Выйдя на порог, Пребран с какой-то жадностью глотнул свежего морозного воздуха, так, что пробрало насквозь, наполнилась холодом грудь, освежая, проясняя мысли. После тёмных хоромин двор, что был покрыт белым панцирем, ударил по глазам, вынуждая щуриться и слезиться. Воздух был так чист, до звонкой стали, что слышны были отчётливо в нём голоса Никраса и Гроздана, которые уже переговаривались внизу. Пребран спустился по порогу плечом к плечу с воеводой, и вместе они вышли к подведённым коням.

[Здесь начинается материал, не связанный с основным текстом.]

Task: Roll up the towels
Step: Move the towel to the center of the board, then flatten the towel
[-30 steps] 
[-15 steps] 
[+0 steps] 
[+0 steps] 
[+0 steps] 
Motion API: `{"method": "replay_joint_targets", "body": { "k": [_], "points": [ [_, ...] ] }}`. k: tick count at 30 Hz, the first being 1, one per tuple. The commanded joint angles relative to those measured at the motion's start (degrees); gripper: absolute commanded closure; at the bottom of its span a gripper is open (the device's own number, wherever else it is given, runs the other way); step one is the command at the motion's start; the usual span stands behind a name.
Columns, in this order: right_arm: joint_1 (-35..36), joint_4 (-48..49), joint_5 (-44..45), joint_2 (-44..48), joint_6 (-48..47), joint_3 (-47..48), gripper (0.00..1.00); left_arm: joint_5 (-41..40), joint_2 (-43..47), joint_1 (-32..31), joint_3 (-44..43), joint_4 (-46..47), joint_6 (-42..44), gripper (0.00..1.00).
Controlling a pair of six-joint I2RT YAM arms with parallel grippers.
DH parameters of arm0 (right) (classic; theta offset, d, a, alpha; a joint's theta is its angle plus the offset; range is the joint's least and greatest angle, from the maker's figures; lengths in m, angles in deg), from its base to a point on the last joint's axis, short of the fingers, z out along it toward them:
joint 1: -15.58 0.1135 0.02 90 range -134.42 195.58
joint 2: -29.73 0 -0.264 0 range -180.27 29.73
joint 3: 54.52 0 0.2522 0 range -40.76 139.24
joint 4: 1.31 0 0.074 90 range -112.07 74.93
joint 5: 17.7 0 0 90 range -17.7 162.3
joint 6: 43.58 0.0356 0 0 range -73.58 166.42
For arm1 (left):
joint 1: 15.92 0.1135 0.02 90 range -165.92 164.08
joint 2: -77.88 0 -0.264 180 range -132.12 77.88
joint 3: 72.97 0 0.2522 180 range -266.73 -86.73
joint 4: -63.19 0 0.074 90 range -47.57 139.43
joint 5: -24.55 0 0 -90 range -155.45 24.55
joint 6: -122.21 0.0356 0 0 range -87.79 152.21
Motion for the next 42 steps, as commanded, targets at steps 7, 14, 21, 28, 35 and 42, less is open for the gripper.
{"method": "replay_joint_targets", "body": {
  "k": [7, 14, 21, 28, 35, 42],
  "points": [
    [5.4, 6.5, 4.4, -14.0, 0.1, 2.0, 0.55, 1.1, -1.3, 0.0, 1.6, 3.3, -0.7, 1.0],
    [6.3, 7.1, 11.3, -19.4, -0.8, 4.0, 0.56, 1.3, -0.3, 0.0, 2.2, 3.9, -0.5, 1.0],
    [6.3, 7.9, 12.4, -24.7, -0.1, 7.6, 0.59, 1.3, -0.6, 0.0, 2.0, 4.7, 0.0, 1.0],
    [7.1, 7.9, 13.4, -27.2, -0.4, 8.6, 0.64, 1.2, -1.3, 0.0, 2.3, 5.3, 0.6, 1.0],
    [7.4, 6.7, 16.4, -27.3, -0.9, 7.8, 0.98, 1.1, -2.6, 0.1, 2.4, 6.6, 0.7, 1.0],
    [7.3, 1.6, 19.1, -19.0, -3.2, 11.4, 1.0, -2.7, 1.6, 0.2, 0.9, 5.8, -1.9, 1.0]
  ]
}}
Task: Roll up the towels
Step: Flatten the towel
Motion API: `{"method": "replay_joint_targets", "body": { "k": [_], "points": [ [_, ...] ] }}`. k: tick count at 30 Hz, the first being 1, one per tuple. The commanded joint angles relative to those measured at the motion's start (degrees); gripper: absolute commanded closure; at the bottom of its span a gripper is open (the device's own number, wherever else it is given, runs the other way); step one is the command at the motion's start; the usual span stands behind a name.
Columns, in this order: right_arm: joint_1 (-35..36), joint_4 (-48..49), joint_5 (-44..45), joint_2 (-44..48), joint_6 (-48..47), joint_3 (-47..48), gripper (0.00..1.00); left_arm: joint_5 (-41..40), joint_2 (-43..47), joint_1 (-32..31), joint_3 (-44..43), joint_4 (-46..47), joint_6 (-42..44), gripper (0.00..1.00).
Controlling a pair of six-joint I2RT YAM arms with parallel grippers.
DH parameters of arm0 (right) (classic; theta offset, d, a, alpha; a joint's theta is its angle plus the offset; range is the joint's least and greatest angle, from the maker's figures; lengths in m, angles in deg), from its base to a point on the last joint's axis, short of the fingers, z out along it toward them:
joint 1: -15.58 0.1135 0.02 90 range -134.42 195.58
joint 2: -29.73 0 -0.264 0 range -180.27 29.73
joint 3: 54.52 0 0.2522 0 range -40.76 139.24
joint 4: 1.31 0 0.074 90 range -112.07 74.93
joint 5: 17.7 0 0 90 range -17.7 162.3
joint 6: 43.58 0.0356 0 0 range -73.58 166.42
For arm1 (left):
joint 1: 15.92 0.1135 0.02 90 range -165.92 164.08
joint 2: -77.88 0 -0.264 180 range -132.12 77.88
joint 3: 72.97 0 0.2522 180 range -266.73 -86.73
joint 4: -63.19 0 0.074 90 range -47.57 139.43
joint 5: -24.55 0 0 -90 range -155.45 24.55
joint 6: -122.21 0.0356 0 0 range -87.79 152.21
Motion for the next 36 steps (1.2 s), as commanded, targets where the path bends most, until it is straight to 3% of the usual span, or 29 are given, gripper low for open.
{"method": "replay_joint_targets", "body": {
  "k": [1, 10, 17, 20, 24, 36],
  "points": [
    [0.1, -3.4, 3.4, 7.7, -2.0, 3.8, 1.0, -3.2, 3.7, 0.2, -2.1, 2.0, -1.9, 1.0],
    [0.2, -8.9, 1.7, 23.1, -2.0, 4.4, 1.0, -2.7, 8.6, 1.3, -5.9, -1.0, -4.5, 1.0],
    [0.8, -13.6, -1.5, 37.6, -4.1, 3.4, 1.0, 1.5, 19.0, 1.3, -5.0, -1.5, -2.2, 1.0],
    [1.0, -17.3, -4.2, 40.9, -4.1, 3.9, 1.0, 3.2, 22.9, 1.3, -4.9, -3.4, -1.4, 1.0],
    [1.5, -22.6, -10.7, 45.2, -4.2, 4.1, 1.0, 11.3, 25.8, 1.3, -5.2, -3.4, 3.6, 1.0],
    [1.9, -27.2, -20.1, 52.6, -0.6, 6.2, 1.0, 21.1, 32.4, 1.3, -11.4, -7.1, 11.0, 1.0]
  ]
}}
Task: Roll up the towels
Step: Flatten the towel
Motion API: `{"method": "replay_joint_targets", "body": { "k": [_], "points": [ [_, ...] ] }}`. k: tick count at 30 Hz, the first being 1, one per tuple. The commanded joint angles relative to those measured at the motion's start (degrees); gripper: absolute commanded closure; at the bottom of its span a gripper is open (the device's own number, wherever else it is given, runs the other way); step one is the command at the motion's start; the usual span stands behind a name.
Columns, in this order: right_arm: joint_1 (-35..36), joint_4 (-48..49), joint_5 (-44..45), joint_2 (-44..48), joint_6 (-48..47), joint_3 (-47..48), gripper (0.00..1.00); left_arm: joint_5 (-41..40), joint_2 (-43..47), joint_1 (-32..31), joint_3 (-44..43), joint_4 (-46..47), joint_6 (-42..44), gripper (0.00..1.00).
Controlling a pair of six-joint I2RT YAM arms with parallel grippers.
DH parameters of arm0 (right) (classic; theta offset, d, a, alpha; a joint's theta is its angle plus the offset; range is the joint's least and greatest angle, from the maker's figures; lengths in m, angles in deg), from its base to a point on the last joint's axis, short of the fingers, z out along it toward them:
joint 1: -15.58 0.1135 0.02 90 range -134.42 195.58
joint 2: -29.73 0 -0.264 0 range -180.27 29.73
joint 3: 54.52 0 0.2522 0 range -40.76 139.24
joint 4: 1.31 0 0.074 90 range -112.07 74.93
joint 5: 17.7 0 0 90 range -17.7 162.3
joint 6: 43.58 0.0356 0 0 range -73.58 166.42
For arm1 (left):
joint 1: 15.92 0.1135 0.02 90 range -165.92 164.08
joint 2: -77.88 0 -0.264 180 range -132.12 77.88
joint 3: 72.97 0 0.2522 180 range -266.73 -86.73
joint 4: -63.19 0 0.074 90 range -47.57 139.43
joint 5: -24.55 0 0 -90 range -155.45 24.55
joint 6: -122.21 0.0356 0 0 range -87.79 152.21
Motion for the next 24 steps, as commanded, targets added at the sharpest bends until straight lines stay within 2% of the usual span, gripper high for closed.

Воевода выглядел напряжённым и сосредоточенным, всё поглядывал на княжича, но молчал — отъедут, переговорят. Не успел Пребран погрузиться в седло, как на крыльцо под навес вышел провожать гостей Ярополк вместе со своей сестрой. В тени лицо её было белым, как лебяжий пух, при дневном свете вдруг стало сильно заметно, что всё же подбелила, и румянец её был не естественный. Пребран тут же вспомнил, как ещё утром у Даромилы зарделись щёки. Дождавшись, пока все рассядутся по коням, а стражники откроют ворота, княжич повернулся к крыльцу, чуть преклонил голову напоследок в знак уважения, тронул пятками коня и потянул за узду, поворачивая мерина.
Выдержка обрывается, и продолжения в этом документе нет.